# 4 Optimality Conditions

If a function $f:\ \mathbb R^n\rightarrow \mathbb R$ is continuously differentiable, one can find its local minimum by derivative.

**Theorem** Suppose $f:\ \mathbb R^n \rightarrow \mathbb R$ is continuously differentiable over an open set. If some point on the open set has $\nabla f(x_0)\neq 0$, then $x_0$ is not a local minimum (or local maximum). 

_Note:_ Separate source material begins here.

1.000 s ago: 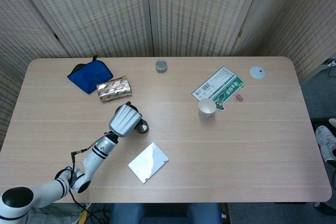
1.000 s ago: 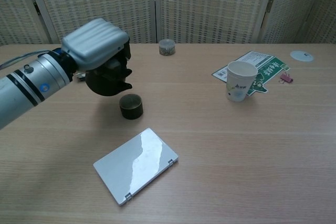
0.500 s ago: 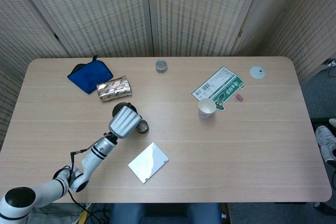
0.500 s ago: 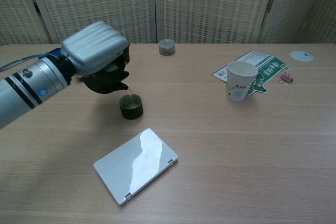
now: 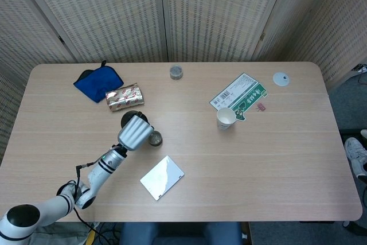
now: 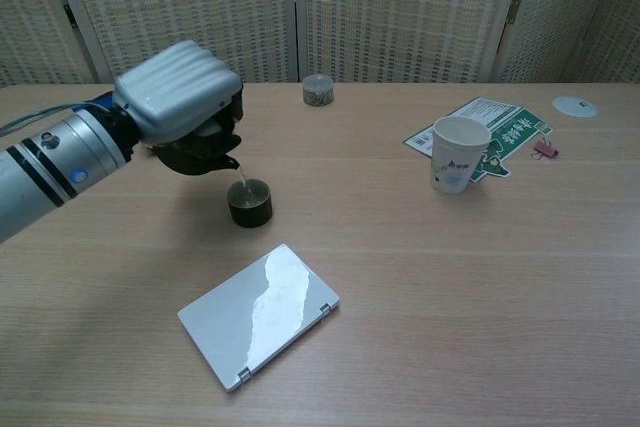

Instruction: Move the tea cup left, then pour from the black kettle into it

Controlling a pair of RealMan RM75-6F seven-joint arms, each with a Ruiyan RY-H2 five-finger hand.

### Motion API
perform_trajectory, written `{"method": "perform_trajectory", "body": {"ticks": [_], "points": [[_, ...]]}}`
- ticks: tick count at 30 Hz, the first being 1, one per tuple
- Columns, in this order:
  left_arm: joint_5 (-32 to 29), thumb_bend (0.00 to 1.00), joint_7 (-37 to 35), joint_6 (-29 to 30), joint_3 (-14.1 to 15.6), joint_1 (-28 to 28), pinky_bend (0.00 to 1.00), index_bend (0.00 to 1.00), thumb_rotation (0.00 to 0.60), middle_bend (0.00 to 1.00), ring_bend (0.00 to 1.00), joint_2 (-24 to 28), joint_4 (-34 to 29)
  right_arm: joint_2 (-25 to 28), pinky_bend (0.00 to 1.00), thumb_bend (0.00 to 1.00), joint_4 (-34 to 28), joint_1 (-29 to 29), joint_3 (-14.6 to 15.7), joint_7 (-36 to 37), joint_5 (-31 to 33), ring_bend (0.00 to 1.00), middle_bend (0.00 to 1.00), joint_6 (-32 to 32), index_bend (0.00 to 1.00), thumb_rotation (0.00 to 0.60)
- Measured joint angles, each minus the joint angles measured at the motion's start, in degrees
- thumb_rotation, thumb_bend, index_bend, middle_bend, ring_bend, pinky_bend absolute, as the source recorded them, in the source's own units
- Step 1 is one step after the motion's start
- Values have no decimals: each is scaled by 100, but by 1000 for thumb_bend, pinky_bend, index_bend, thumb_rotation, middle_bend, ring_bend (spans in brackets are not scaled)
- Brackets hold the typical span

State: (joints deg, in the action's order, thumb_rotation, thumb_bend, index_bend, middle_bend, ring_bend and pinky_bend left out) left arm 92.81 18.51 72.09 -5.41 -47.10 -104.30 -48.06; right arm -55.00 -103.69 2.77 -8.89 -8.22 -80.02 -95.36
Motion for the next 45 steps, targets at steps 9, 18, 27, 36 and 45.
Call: {"method": "perform_trajectory", "body": {"ticks": [9, 18, 27, 36, 45], "points": [[20, 377, 9, 19, 29, -9, 651, 1000, 600, 1000, 1000, -14, 114, 2, 186, 256, 4, 2, -1, 1, 3, 159, 242, 3, 259, 600], [42, 377, 7, 42, 58, -13, 651, 1000, 600, 1000, 1000, -21, 176, -1, 186, 256, -3, 6, -4, -5, 9, 159, 242, -3, 259, 600], [51, 377, 16, 68, 77, -10, 651, 1000, 600, 1000, 1000, -34, 212, 12, 186, 256, -31, 23, -6, -23, -2, 159, 242, -37, 259, 600], [49, 377, 49, 63, 83, -17, 651, 1000, 600, 1000, 1000, -35, 206, 21, 186, 256, -25, 30, -13, -24, -2, 159, 242, -52, 260, 600], [38, 377, 64, 48, 80, -26, 651, 1000, 600, 1000, 1000, -45, 176, 27, 186, 256, -11, 37, -20, -6, 6, 159, 242, -60, 259, 600]]}}
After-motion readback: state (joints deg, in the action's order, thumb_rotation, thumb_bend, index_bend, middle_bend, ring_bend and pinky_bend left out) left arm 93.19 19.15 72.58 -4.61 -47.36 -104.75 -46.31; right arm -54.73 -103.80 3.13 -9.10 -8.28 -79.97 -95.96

Proof: Suppose $d = \nabla f(x_0)\neq 0$ and a sufficiently small $r>0$ such that $f$ is continuously differentiable over the ball $\{ x:\ \Vert x - x_0\Vert \leqslant r\}$. By the continuity of the derivative and $f(x_0)^Td = d^Td>0$ we may also assume $f(x)^Td>0$ in the ball. Recall that the Taylor's theorem states that there exists some $\alpha \in (0,1)$ such that 
$$f\left(x_0 - r\frac{d}{\Vert d \Vert}\right) = f(x_0) -  r \nabla f\left(x_0-\alpha r\frac{d}{\Vert d\Vert}\right)^T\frac{d}{\Vert d\Vert} < f(x_0).$$


**Theorem** Suppose $f:\ \mathbb R^n \rightarrow \mathbb R$ is continuously differentiable over an open set. If on the open set it has some local minimum (or local maximum) $x_*$, then $\nabla f(x_*) = 0$.

Proof: This is the converse of the previous theorem. 

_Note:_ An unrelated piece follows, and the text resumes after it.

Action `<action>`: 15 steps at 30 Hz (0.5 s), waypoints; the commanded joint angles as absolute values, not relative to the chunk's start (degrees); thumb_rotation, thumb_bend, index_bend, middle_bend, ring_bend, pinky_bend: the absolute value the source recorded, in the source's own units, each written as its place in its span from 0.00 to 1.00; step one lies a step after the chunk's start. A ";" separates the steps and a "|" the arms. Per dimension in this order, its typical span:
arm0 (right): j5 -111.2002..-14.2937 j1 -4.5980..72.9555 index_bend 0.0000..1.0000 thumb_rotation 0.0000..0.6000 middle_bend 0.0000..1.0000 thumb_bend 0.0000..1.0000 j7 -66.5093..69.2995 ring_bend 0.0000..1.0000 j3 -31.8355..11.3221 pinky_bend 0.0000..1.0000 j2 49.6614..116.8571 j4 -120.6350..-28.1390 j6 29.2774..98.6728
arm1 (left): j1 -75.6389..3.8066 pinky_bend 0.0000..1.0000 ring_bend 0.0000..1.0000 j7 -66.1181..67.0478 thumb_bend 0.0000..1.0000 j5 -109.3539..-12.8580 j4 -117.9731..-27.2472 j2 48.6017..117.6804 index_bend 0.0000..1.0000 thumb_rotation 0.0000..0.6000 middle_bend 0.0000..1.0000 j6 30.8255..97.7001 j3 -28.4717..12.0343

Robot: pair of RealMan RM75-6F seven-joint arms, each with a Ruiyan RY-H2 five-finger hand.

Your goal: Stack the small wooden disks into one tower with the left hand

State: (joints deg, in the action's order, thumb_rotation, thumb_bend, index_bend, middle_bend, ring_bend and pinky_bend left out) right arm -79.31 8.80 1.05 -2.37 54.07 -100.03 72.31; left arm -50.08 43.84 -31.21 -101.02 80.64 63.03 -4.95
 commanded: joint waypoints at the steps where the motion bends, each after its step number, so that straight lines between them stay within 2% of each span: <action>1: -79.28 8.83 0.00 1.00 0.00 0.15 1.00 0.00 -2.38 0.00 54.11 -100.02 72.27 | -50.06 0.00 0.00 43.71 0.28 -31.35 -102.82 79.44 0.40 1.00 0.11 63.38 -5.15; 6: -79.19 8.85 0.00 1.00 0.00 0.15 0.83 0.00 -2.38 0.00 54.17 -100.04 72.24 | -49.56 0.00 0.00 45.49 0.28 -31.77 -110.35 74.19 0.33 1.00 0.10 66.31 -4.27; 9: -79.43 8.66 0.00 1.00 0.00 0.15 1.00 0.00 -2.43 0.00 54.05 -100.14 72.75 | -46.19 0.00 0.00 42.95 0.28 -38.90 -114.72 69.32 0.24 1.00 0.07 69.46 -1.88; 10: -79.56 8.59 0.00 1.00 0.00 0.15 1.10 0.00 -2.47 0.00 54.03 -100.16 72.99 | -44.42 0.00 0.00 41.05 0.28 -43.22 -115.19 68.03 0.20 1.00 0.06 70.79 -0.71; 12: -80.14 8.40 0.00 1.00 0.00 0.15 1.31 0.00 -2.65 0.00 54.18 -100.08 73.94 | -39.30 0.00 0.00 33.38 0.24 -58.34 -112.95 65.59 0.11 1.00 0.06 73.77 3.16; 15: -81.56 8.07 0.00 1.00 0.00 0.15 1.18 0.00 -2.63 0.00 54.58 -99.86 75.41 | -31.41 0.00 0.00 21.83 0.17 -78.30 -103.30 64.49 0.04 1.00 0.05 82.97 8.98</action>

**Theorem** Suppose $f:\ \mathbb R^n \rightarrow \mathbb R$ is continuously differentiable and convex over an open set. Then on the open set $x_*$ is a global minimum iff $\nabla f(x_*) = 0$.

Proof: The $\Rightarrow $ side is trivial by the argument above. The $\Leftarrow$ side yields from $f(y)\geqslant f(x_*) + \nabla f(x_*)^T(y-x_*) = f(x_*)$.


**Theorem**  Suppose $f:\ \mathbb R^n \rightarrow \mathbb R$ is twice continuously differentiable over an open set. Then if on the open set $x_*$ is local minimum will $\nabla f(x_*) = 0 $ and $\nabla^2 f(x_*)\succeq 0$. Conversely if  $\nabla f(x_*) = 0$ and $\nabla^2 f(x_*)\succ 0$, then $x_*$ is a local minimum.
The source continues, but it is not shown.